Some of us old-timers will recall the time when the word ‘gay’ started to become identified with homosexuality and calls for equality for people of all sexual orientations, and the phrases ‘gay rights’ and ‘gay liberation’ came into vogue. Since at the same time homosexuality was still strongly stigmatized, some would complain that the word gay was being been appropriated by the ‘gay lobby’ and that they could no longer use the word with its original meaning of being happy because people might misunderstand.
This was always a silly argument. Words have multiple meanings, sometimes even almost contradictory ones (such as ‘sanction’ that can mean both approve and punish) and we can almost always easily infer what meaning it has from the context. This is rarely a problem. So if you say ‘I am feeling gay today’, it should be pretty easy to tell what you mean. The only problem is if you feel a sense of horror at the remote chance that someone might mistake it for a statement of your sexual orientation as opposed to your mood.
Now that we have progressed so far towards the acceptance of homosexuality, one might think that the multiple meanings of the word gay are no longer a problem and people can use it freely knowing that the context makes the meaning clear and even if it doesn’t, any misunderstanding doesn’t really matter.
But apparently not. Hallmark is marketing a sweater for Christmas that has the words “Don we now our fun apparel”, substituting ‘fun’ for the word ‘gay’ in the traditional Christmas carol. This caused some sarcastic eye-rolling with comments to Hallmark that the risk of being thought to be gay was not worth changing the lyrics over, while others took it on themselves to once again denounce gays for expropriating the word and forcing Hallmark to change a popular carol.

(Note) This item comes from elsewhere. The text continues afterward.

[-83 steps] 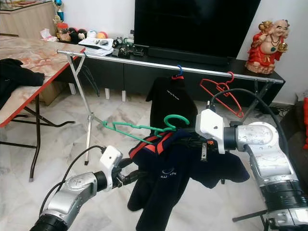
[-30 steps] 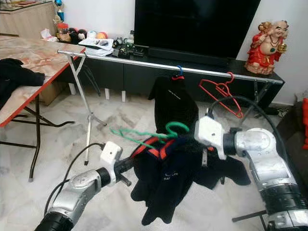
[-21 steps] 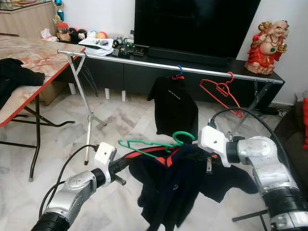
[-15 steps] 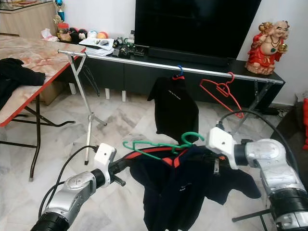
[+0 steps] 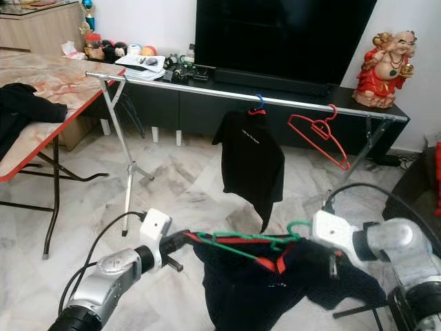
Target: Hang hanger
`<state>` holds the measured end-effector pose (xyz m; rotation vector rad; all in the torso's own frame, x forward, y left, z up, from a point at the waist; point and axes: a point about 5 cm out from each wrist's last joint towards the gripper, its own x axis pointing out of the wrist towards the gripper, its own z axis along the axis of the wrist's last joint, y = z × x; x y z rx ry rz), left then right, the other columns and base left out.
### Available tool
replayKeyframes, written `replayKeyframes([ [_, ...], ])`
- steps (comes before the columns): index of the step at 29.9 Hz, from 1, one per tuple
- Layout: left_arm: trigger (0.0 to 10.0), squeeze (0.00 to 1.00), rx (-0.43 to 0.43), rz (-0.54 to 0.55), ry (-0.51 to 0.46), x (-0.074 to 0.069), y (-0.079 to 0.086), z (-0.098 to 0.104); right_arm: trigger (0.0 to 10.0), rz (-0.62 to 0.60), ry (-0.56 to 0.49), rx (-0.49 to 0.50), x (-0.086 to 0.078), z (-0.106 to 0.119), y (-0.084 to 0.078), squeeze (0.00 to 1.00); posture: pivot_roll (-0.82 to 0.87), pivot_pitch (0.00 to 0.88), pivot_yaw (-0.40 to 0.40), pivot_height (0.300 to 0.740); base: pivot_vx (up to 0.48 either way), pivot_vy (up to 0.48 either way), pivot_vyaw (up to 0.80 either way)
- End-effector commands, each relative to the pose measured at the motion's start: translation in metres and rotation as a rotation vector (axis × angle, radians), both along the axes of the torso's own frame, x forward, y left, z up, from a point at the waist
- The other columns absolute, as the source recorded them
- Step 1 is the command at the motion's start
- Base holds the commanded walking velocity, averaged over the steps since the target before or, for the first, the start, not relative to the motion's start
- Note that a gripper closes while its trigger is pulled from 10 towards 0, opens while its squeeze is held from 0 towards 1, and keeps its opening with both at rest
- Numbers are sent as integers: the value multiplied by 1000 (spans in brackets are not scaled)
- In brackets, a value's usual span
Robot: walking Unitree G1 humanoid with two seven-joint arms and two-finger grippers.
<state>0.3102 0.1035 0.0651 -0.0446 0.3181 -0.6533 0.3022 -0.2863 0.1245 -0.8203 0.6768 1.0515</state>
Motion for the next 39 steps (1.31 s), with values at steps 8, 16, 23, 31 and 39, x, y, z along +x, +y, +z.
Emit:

Hallmark even issued a statement explaining the reasons for the wording.
When the lyrics to “Deck the Halls” were translated from Gaelic and published in English back in the 1800s, the word “gay” meant festive or merry. Today it has multiple meanings, which we thought could leave our intent open to misinterpretation.
The trend of wearing festively decorated Christmas sweaters to parties is all about fun, and this ornament is intended to play into that, so the planning team decided to say what we meant: “fun.” That’s the spirit we intended and the spirit in which we hope ornament buyers will take it.
It has now become a holiday tradition that Christmas must have some dispute over silly things like this.